The Trump administration is hoping a grinning cartoon lump of coal can help revive a dying industry. The character, "Coalie," was unveiled in an image posted on X by Interior Secretary Doug Burgum, who called the mascot a "spokesperson" for President Trump's "American Energy Dominance Agenda." Coalie, styled with oversized eyes and a cheerful smile, is now featured by the Office of Surface Mining Reclamation and Enforcement (OSMRE), the federal agency that oversees coal mine regulation and cleanup, per the Guardian. On the agency's website, the character appears in what look like AI-generated scenes, including showcasing an abandoned mine repurposed as a picnic spot.
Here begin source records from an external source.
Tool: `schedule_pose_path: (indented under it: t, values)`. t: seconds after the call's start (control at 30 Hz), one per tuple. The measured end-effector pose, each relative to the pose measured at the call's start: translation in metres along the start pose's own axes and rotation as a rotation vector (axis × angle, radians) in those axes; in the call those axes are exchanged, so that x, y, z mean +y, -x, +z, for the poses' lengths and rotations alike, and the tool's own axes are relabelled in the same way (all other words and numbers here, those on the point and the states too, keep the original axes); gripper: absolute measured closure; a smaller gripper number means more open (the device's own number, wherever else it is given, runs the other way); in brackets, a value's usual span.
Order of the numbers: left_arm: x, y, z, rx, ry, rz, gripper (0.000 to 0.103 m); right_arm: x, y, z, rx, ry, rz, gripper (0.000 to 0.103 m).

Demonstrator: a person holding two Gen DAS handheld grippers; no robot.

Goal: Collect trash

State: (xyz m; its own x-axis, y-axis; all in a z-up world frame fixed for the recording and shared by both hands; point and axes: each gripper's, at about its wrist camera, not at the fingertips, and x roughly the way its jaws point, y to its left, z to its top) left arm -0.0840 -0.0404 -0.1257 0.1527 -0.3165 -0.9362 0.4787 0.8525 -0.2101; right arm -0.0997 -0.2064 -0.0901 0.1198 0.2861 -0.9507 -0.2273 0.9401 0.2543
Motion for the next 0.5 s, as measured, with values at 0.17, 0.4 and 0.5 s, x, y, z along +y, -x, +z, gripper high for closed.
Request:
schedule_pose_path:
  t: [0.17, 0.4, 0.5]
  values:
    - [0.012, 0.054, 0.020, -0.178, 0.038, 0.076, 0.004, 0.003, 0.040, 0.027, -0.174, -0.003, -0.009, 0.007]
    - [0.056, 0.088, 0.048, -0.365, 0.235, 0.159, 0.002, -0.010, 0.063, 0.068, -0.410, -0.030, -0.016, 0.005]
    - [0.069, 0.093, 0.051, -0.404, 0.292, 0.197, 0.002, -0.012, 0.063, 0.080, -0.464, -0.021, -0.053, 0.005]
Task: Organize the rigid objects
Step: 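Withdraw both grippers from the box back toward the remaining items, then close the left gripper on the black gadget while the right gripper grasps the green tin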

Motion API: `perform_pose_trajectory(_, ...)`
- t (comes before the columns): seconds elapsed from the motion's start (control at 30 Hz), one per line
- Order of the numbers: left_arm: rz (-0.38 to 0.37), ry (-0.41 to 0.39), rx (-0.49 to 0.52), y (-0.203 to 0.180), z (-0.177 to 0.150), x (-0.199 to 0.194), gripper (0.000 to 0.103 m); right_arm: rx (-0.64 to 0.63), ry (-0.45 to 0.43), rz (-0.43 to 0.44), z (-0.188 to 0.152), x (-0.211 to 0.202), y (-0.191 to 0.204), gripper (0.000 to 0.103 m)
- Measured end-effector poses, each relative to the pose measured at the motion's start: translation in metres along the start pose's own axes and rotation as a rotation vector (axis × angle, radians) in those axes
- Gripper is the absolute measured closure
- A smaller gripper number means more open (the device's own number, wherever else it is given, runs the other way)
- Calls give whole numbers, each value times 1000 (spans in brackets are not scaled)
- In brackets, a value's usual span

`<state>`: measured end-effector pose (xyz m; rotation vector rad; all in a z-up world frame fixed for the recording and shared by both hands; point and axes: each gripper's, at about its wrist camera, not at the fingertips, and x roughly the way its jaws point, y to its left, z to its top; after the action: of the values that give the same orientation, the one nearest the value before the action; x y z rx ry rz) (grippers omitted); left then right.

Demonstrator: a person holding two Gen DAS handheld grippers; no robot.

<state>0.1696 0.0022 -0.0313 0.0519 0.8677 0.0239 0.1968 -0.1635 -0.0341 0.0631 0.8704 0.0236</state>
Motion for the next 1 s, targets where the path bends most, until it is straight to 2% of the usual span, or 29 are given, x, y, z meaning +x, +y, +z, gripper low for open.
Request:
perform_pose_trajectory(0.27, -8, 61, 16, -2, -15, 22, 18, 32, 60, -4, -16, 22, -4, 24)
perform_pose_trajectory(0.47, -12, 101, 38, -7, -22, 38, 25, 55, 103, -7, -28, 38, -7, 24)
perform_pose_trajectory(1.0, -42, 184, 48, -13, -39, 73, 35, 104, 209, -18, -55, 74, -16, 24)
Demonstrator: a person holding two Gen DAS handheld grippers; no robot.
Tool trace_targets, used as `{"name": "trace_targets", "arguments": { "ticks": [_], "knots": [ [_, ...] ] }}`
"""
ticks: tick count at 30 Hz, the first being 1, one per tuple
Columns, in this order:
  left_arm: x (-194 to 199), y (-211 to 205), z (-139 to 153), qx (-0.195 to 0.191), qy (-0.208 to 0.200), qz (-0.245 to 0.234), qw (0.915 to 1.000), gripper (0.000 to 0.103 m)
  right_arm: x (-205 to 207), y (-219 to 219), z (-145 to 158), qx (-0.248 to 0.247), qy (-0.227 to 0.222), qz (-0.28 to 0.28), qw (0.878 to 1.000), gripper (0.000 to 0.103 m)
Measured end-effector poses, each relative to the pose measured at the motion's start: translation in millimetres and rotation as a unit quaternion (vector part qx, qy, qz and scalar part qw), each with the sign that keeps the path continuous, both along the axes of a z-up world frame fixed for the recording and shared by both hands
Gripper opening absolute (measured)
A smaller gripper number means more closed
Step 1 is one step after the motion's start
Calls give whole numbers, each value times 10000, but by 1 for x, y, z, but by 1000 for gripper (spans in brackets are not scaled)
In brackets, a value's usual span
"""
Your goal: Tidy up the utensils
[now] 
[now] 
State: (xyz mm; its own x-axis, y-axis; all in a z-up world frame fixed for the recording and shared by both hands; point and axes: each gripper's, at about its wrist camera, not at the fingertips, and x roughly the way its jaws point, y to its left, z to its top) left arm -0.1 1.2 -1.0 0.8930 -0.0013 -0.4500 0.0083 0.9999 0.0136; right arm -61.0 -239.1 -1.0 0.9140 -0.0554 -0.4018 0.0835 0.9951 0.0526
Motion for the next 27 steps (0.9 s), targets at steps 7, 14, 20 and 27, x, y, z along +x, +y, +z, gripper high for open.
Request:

The cute images didn't land as intended, per Grist, which describes backlash (see here) owing in part to Trump's signing of a law redirecting $500 million meant for coal mine cleanup to fund the Forest Service and wildfire management just a day after the mascot's unveiling. Apart from that, climate advocates say dressing up coal doesn't change its impact. Coal is the most carbon-intensive major fuel and a significant source of air pollution, tied to health problems such as black lung disease among miners. "I think it's sick … to use AI to put a smiling face to one of the most heinous ways to produce energy that our world has ever seen," Junior Walk of Coal River Mountain Watch, who has chronicled mining's toll on his West Virginia community, tells the Guardian.
Trump has championed what he calls "clean, beautiful coal," rolled back environmental rules, halted planned plant closures, and placed coal on a list of critical minerals. But the industry has kept shrinking under pressure from cheaper natural gas and renewables, along with automation. An OSMRE spokesperson defended Coalie—who first emerged in 2018 as a social media gag—as an "educational tool," not a promotional mascot, arguing the cartoon helps explain complex topics like mine reclamation and highlights projects that benefit communities. The agency maintains coal is a "critical source of baseload power" for key infrastructure and says Coalie is meant to draw attention to "regulation, reclamation, and responsible stewardship."